Question

Question #bd4c8

Answer 1

`9x^2+6x+2`

Explanation:

First, we need to know that `(g @ h)(x)=g[h(x)]`

In this question, we have to sub `h(x)` into it, then, replace the `x` of `g(x)` by the value of `h(x)` as the following:

`(g @ h)(x)=g[h(x)]`
`=g(3x+1)`
`=(3x+1)^2+1`
`=(3x)^2+2*3x*1+1^2+1`
`=9x^2+6x+1+1`
`=9x^2+6x+2`

Here is the answer.
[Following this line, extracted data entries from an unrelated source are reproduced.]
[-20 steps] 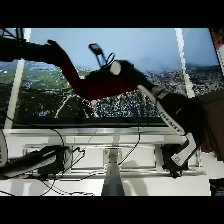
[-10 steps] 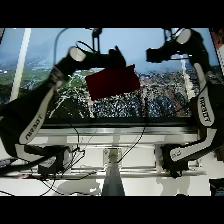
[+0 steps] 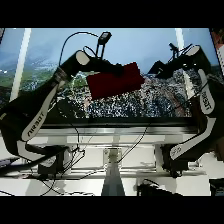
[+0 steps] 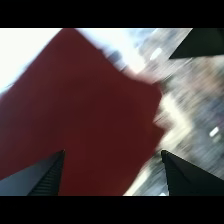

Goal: Fold the clothes and pants, and hang the long-sleeved shirts on hangers.

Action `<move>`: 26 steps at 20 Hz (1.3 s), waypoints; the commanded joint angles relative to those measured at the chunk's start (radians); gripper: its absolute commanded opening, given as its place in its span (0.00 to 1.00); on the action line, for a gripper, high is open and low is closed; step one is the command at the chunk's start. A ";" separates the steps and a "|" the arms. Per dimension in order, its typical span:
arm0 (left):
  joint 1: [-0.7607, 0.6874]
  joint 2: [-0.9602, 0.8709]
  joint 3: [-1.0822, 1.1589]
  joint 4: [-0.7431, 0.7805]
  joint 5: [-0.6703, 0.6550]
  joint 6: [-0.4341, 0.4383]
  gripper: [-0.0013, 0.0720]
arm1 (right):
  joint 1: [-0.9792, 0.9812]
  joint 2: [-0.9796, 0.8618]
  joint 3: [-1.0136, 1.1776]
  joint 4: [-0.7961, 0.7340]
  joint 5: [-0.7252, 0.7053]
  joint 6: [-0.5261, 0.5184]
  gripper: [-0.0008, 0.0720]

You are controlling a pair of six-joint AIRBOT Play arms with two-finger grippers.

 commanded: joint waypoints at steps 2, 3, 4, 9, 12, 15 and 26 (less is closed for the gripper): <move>0.176 0.050 0.000 0.183 -0.219 0.000 0.97 | 0.117 -0.126 -0.017 0.277 -0.069 -0.051 0.88; 0.220 0.062 0.000 0.201 -0.230 0.000 0.97 | 0.160 -0.132 -0.017 0.300 -0.091 -0.064 0.87; 0.260 0.074 0.000 0.213 -0.238 0.000 0.97 | 0.197 -0.132 -0.016 0.314 -0.108 -0.089 0.84; 0.439 0.187 0.000 0.393 -0.339 -0.009 0.97 | 0.297 -0.101 0.126 0.287 -0.086 -0.102 0.03; 0.511 0.251 0.000 0.441 -0.402 -0.034 0.97 | 0.275 0.018 0.219 0.002 -0.199 0.071 0.03; 0.531 0.258 0.000 0.442 -0.401 -0.034 0.97 | 0.213 0.198 0.236 -0.338 -0.188 0.298 0.03; 0.530 0.257 0.000 0.442 -0.401 -0.034 0.97 | -0.350 0.772 0.236 -0.902 0.396 0.511 0.03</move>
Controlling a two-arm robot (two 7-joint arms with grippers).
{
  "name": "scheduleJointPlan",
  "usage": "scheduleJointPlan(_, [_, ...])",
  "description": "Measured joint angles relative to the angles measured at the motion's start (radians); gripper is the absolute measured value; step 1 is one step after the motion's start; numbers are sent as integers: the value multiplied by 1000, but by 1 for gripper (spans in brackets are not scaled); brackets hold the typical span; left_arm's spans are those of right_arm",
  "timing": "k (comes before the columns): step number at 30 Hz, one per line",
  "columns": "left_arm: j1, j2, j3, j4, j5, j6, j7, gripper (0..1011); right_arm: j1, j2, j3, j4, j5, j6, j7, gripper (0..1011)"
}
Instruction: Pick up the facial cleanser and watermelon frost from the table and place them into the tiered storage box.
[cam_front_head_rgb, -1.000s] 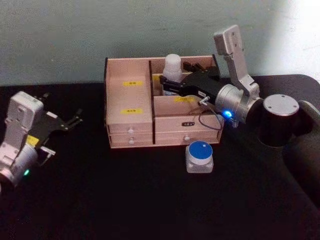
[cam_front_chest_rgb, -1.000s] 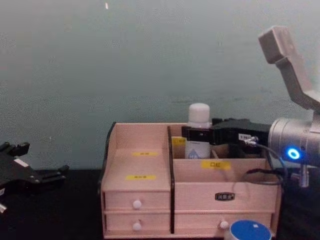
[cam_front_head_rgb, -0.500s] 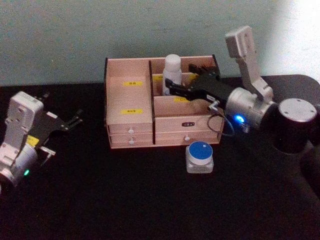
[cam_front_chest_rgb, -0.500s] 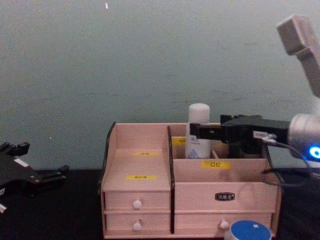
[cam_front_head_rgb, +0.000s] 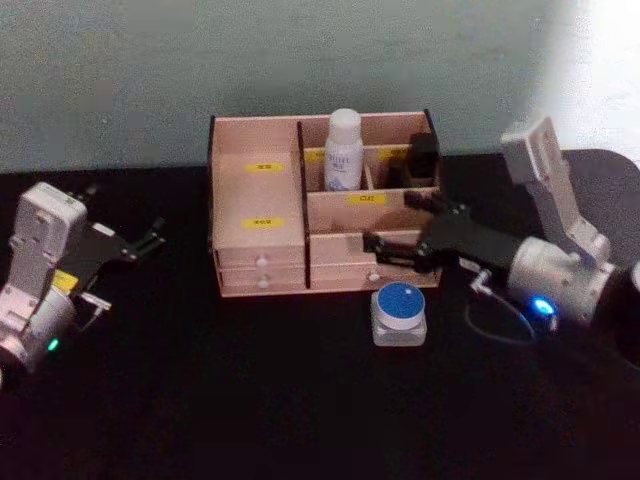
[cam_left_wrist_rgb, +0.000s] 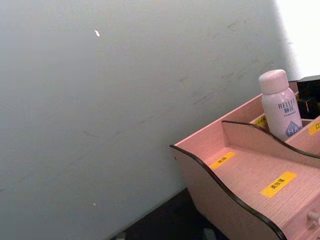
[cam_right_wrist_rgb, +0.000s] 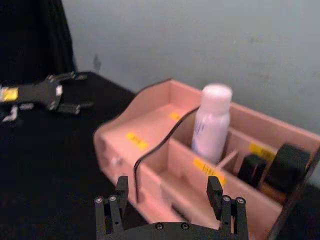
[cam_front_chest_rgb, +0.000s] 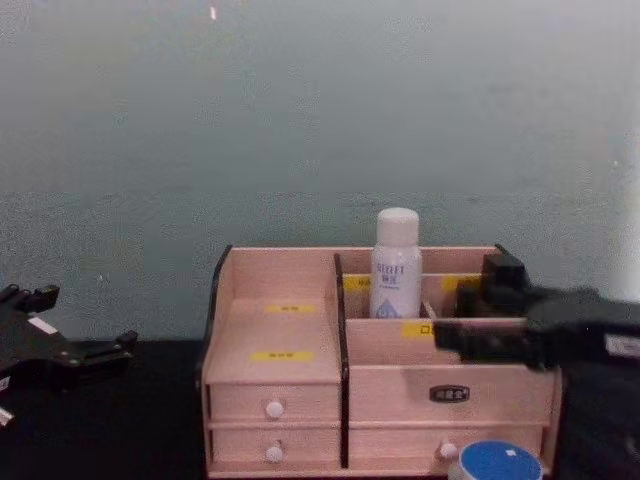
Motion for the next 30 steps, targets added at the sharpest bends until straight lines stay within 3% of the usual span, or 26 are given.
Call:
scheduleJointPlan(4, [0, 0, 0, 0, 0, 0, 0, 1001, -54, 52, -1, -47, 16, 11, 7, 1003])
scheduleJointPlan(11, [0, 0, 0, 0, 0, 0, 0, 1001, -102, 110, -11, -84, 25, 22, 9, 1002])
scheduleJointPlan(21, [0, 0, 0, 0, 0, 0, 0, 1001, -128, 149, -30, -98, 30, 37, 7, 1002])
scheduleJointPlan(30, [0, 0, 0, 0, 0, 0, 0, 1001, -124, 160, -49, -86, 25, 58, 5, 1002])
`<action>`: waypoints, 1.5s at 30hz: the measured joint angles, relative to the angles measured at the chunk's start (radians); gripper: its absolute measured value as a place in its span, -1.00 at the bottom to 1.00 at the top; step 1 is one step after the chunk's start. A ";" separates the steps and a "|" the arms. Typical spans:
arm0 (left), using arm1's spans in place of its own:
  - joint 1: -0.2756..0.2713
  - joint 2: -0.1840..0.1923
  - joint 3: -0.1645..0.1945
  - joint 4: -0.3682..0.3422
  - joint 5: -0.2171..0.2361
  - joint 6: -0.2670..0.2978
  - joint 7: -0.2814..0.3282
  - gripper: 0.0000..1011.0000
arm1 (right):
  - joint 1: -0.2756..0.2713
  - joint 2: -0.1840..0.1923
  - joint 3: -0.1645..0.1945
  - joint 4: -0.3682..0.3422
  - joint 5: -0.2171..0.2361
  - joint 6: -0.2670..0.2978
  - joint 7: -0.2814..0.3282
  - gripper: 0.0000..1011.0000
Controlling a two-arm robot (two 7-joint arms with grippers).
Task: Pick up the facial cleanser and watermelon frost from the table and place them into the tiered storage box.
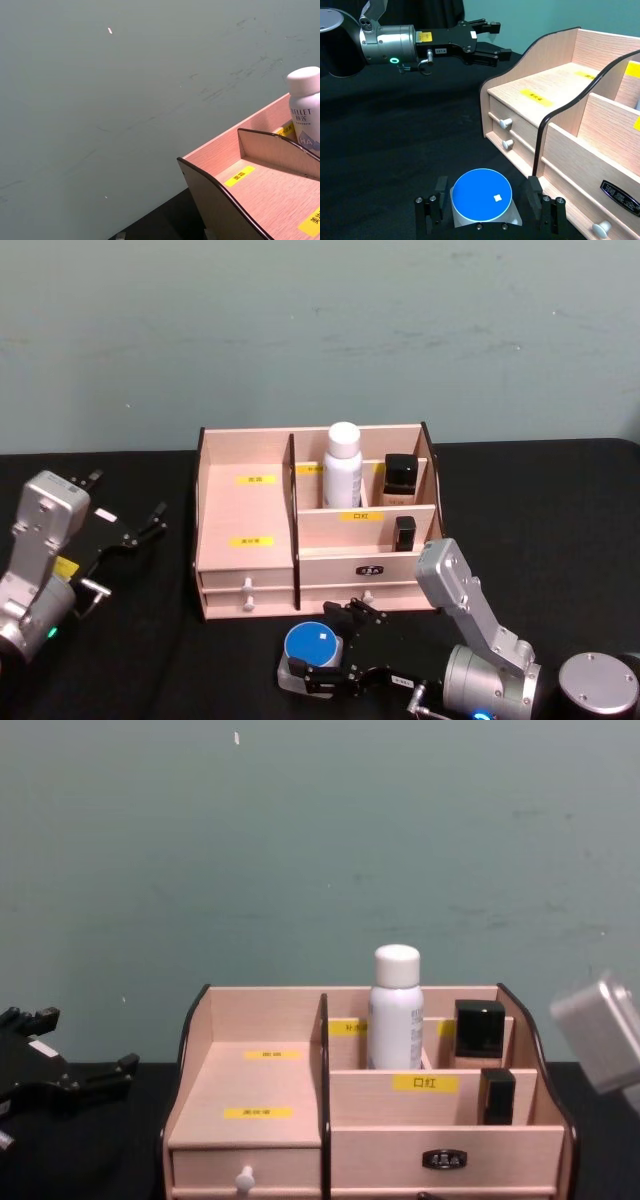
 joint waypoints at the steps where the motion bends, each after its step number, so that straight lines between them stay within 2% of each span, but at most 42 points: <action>1: 0.000 0.000 0.000 0.000 0.000 0.000 0.000 1.00 | 0.003 -0.002 -0.002 0.004 0.000 0.000 0.001 0.98; 18: 0.000 0.000 0.000 0.000 0.000 0.000 0.000 1.00 | 0.050 -0.032 -0.035 0.065 -0.010 0.003 0.022 0.98; 33: 0.000 0.000 0.000 0.000 0.000 0.000 0.000 1.00 | 0.057 -0.035 -0.044 0.068 -0.020 0.017 0.020 0.99; 38: 0.000 0.000 0.000 0.000 0.000 0.000 0.000 1.00 | 0.057 -0.035 -0.043 0.067 -0.020 0.016 0.019 0.79; 43: 0.000 0.000 0.000 0.000 0.000 0.000 0.000 1.00 | 0.056 -0.034 -0.043 0.067 -0.020 0.015 0.019 0.48; 45: 0.000 0.000 0.000 0.000 0.000 0.000 0.000 1.00 | 0.056 -0.034 -0.043 0.067 -0.020 0.015 0.019 0.45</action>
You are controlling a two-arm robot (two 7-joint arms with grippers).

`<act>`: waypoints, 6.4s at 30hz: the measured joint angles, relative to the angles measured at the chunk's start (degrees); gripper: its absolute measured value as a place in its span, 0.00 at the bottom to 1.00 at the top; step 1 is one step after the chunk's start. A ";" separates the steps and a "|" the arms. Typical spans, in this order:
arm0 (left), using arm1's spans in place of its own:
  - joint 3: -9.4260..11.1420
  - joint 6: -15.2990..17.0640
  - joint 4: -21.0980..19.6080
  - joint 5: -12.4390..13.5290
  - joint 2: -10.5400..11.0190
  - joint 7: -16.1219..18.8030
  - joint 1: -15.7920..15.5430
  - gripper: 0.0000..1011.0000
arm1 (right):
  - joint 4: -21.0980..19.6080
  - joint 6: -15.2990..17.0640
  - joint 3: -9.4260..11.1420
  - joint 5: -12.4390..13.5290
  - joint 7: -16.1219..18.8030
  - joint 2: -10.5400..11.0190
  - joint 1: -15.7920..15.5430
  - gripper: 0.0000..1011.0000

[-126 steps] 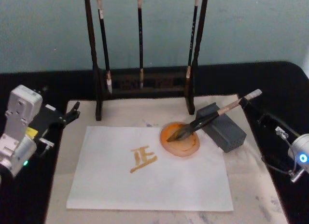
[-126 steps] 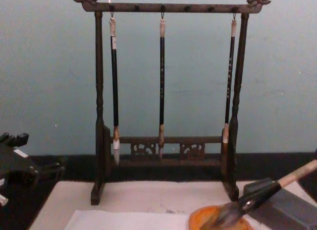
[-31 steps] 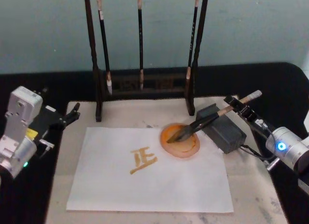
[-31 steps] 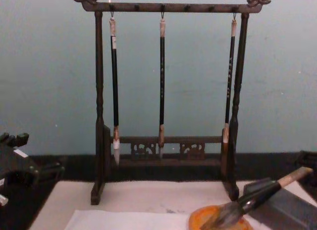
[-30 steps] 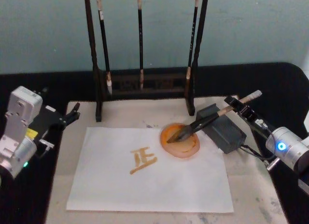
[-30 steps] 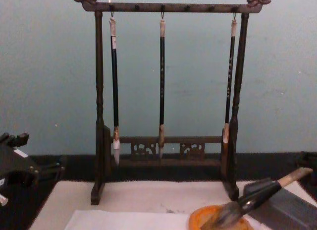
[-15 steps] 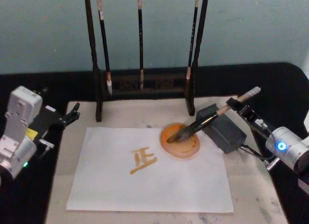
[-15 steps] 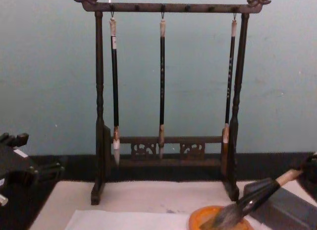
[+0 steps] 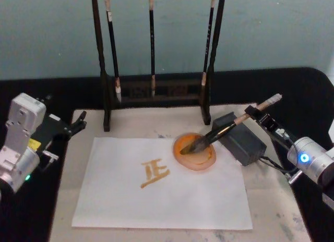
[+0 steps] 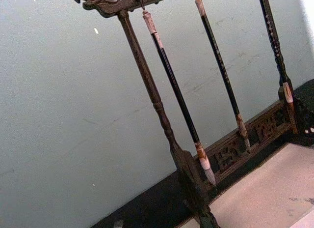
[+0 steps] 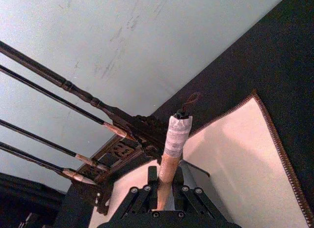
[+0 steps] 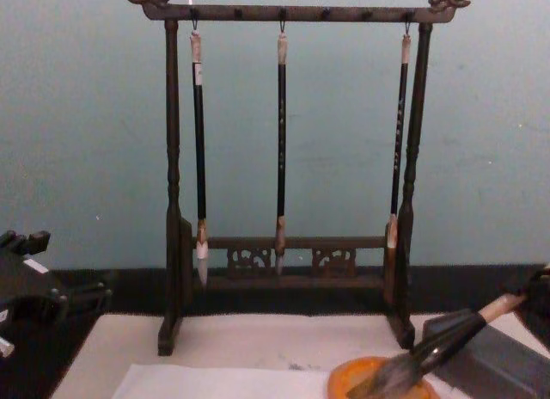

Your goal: Pick up the brush from the inkstone, write on the paper, then place the brush back to its original position.

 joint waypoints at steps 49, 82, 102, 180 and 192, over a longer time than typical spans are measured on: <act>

Hope this can help you :)

Answer 2

An alternative notation for, `(g@h)(x)`, is `g(h(x))`; the latter notation clearly illustrates that one should substitute `h(x)` for every instance of `x` within `g(x)`.

Explanation:

Start with `g(x)`:

`g(x) = x^2+1`

Substitute `h(x)` for every `x` within `g(x)`

`g(h(x)) = (h(x))^2+1`

One right side of `g(x)`, substitute the right side of `h(x)` for every instance of `h(x)`:

`g(h(x)) = (3x+1)^2+1`

Technically, we are done but it is better to simplify the equation:

`g(h(x)) = 9x^2+ 6x+2`

Returning to the other notation:

`(g@h)(x)= 9x^2+ 6x+2`